Pulling MD - pullforce has multiplie peaks

GROMACS version: 2022.3
GROMACS modification: No
Dear all,

I am trying to follow the steps of the umbrella sampling tutorial as provided by Justin Lemkul for a separate system. Following the tutorial with the initial protein provided in the tutorial works as expected so I expect some issues with my specific system:

I have simulated the adsorption of a peptide to a polymeric surface (extending in x-z direction) using the AMBER99SB-ILDN forcefield. I have extracted the final frame of the adsorption simulation trajectory and can show that peptide and polymer are in close proximity to each other (multiple residues of the peptide are within 3 A of the polymer surface). Using this final frame I wanted to calculate the free energy of binding using the pulling / umbrella sampling approach as described in the tutorial above.
I placed the adsorbed peptide-polymer structure in a box with sufficiently increased y-coordinate (height of peptide-polymer complex: 4.8 nm, pulling distance: 5 nm; y of new box: 15 nm) and solvated the enlarged box and added ions. Naturally, I chose y as the reaction coordinated for the pulling simulation.
I minimized and equilibrated the system prior to pulling as described in the tutorial. This is my pull parameter input file:
md_pull.mdp (2.1 KB)
This is the input file for npt before umbrella sampling:
npt_umbrella.mdp (2.0 KB)
And this is my umbrella sampling input parameter file:
md_umbrella.mdp (2.0 KB)

There is no issue during the simulation. The peptide is pulled away from the surface as expected. The issues arise during analysis. First and foremost I notice that my pulling force never seems to form one distinct peak. Instead, it forms multiple peaks and it appears that the detachment of the peptide from the polymer surface does not impose a larger energy barrier than pulling the peptide through solvent water.
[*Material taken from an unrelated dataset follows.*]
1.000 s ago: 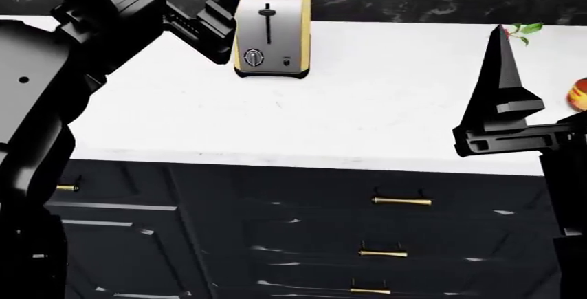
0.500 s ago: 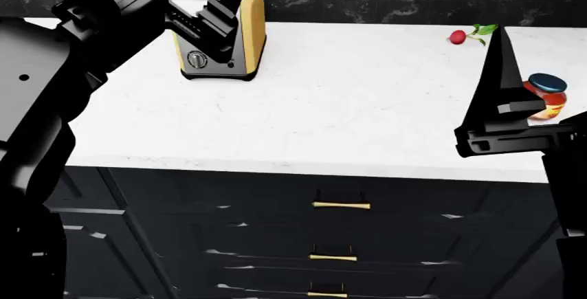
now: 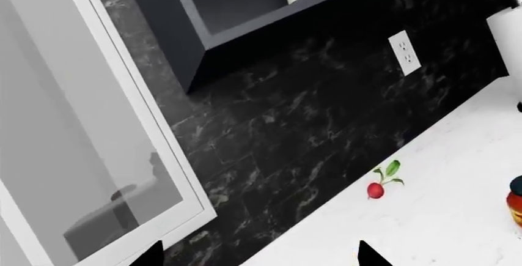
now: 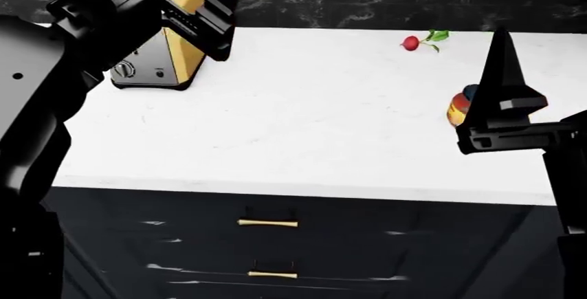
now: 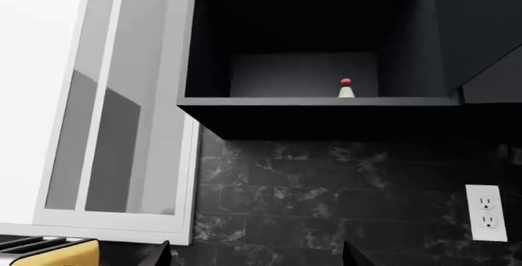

Out of curiosity, I used this pulling trajectory for umbrella sampling. Even with a sampling window of 0.1 nm some bins are still poorly sampled (e.g. Warning, poor sampling bin 190 (z=0.9095).). Hence, of course the free energy of binding calculation is not performed over the complete reaction coordinate distance but stops at the poorly sampled reaction distance. However, up until that distance of 0.9095 nm the PMF also never exceeds 1 kJ/mol. Just for comparision, MMPBSA analysis reveals a free energy of binding for this complex of roughly -30 kJ/mol.

Am I wrong in my understanding of the free energy of binding / unbinding that PMF and MMPBSA should yield somewhat comparable results for the same complex? Have I setup the pulling wrongly or has anyone have experience with similar simulations and is able to assist me? Are there any changes I can make to

Any help or suggestions are greatly appreciated!

Thank you very much!

You don’t write how large your peptide is, but I think that pulling any molecules with a speed of 10 nm/ns would result in a plot similar to what you post. Your pulling speed is at least one and probably more orders of magnitude too high.

I would also think that umbrella sampling is not going to work in practice as it will be extremely difficult to properly sampling positions where the peptide is part of the times adsorbed and part of the time desorbed.

Hi, thank you for your response!
The peptide is 770 atoms large. I have now tried 1 nm/ns, 0.5 nm/ns and 0.1 nm/ns pulling speeds, with respectively increased number of steps to cover the same distance. Unfortunately, all pullforce diagrams look similar.

Does it make a difference if the “true” final frame of a adsorption simulation is used (including original water molecules) or if the peptide and polymer are extracted from the adsorption simulation, the simulation box is enlarged and the system is then re-solvated?

You define -DPOSRES_B. Does this impose a restraint on any of the molecules you are pulling? Especially Chain_B?

After resolvation you should re-equilibrate the system. Apart from that I don’t think there should be any problems.

I don’t think this is going to work in practice. I assume the 770 atom peptide is quite flexible. It is then practically impossible to reasonably sample equilibrium states at different distances. The times scales of switching between partly adsorbed and desorbed states will be too long.

Thank you for your reply!
-DPOSRES_B is the position restrain for the polymer to which the peptide is adsorbed. I want to pull the peptide away from the polymer hence I supposed that this would be the way to do it.
After resolvation, I re-equilibrated the system, so that should not be the problem.

Thanks for the reply! During the pulling simulation, the peptide actually remains quite stable in its adsorped confirmation.

I found another approach in literature (https://www.pnas.org/doi/10.1073/pnas.0707879105) where the spring is not attached to the COM of the peptide but rather to an exposed terminus of the peptide. I will try to re-create that approach and see if I can get reasonable results.

Thank you all for your help so far!

To follow up on my previous reply, if it is chain B you want as reference you should try setting

pull_group1_name        = Chain_B
pull_group2_name        = Chain_A

And I don’t think you’d need any restraints on chain B.

I’m not saying this will solve potential sampling issues, but I think that your pulling force would look better.